Stored items from a collection:
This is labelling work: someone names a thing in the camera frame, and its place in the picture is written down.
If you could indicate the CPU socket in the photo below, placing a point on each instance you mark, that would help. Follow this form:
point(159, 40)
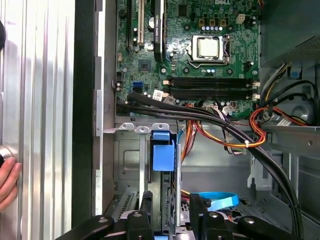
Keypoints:
point(227, 50)

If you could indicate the silver CPU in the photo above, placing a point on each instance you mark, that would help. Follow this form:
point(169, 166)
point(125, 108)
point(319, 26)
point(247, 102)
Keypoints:
point(208, 47)

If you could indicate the silver coin battery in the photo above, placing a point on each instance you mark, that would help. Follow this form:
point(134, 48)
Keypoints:
point(152, 22)

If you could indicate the black graphics card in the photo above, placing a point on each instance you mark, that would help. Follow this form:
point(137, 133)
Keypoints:
point(158, 37)

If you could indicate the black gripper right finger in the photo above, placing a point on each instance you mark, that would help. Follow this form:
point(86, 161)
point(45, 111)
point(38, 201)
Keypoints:
point(215, 227)

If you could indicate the black RAM slot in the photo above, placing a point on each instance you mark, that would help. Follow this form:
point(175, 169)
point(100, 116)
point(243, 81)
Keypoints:
point(212, 90)
point(212, 85)
point(212, 79)
point(212, 96)

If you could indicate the metal socket cover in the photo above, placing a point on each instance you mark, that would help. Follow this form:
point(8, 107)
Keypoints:
point(195, 48)

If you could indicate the hard disk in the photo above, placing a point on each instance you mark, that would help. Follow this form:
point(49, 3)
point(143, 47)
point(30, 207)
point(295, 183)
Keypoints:
point(162, 155)

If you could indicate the person's bare hand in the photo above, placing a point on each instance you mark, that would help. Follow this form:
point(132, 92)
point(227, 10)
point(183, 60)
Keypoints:
point(8, 182)

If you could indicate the black round object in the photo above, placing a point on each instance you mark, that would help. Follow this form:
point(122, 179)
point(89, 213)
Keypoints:
point(1, 35)

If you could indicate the black expansion slot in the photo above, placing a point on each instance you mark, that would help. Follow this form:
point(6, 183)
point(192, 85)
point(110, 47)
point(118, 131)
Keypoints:
point(129, 25)

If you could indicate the black open PC case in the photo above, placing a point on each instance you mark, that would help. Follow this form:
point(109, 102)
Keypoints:
point(82, 100)

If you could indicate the metal disk bay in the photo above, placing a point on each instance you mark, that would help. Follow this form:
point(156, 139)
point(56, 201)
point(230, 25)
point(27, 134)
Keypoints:
point(130, 162)

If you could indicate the green motherboard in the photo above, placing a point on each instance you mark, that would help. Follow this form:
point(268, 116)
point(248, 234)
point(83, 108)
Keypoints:
point(175, 70)

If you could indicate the metal optical drive cage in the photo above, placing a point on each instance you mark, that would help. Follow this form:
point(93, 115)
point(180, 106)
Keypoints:
point(295, 135)

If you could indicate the white expansion slot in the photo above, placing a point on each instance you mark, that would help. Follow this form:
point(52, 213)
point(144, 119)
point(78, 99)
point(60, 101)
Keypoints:
point(140, 25)

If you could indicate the grey power supply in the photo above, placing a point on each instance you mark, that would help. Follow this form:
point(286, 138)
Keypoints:
point(280, 30)

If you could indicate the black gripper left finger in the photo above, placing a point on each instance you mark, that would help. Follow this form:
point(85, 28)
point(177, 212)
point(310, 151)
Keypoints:
point(140, 227)

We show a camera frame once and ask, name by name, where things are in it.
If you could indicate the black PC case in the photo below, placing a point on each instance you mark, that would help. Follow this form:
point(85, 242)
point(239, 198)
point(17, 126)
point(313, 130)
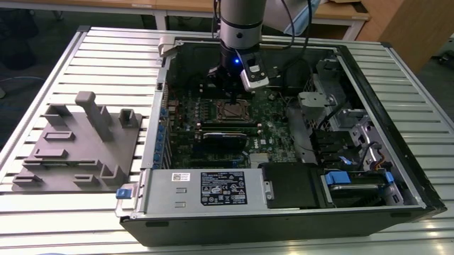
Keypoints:
point(248, 228)

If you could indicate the hard disk in blue carrier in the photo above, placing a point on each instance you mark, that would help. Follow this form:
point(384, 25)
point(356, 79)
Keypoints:
point(338, 178)

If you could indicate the grey metal drive cage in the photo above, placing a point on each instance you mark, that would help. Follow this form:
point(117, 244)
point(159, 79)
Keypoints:
point(315, 103)

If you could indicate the black office chair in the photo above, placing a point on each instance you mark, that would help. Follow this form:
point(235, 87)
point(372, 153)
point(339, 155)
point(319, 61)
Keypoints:
point(17, 42)

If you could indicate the black plastic bracket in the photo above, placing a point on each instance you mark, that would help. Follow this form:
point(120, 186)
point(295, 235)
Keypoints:
point(330, 146)

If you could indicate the silver power supply unit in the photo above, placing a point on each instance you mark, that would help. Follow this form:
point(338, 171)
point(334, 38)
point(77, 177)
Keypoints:
point(163, 191)

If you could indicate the grey parts rack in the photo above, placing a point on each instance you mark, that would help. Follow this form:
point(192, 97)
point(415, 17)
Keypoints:
point(88, 148)

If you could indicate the wooden cabinet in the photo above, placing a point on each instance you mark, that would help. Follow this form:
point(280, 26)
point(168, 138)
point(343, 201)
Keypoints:
point(414, 26)

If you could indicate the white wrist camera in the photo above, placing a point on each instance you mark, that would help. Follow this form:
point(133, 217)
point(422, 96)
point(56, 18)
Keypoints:
point(253, 77)

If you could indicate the blue plastic latch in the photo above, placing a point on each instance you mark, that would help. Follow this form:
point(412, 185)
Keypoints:
point(124, 193)

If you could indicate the wooden desk white frame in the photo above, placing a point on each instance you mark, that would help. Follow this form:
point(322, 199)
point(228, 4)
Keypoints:
point(88, 3)
point(343, 17)

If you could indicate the CPU socket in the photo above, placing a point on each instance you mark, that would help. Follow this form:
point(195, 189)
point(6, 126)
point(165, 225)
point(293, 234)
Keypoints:
point(216, 117)

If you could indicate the silver finned heatsink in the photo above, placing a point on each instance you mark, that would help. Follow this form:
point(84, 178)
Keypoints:
point(259, 158)

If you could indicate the green motherboard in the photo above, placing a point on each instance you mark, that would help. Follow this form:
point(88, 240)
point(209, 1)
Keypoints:
point(280, 132)

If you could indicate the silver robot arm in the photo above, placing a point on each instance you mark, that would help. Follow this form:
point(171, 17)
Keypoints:
point(240, 24)

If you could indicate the silver CPU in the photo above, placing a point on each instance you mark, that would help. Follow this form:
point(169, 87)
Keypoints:
point(233, 110)

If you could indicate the graphics card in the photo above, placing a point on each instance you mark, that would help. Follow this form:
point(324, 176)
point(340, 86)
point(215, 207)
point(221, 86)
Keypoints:
point(227, 143)

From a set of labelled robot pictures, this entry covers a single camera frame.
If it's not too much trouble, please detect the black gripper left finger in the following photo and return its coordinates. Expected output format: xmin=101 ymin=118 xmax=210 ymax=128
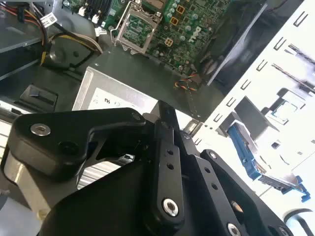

Task item: What the answer needs is every line from the data above with "power" in it.

Response:
If you could indicate the grey power supply in the photo above, placing a point on each instance you mark, that would help. Follow this form:
If you could indicate the silver power supply unit in the photo above, placing a point on each instance you mark, that would help. Follow this form:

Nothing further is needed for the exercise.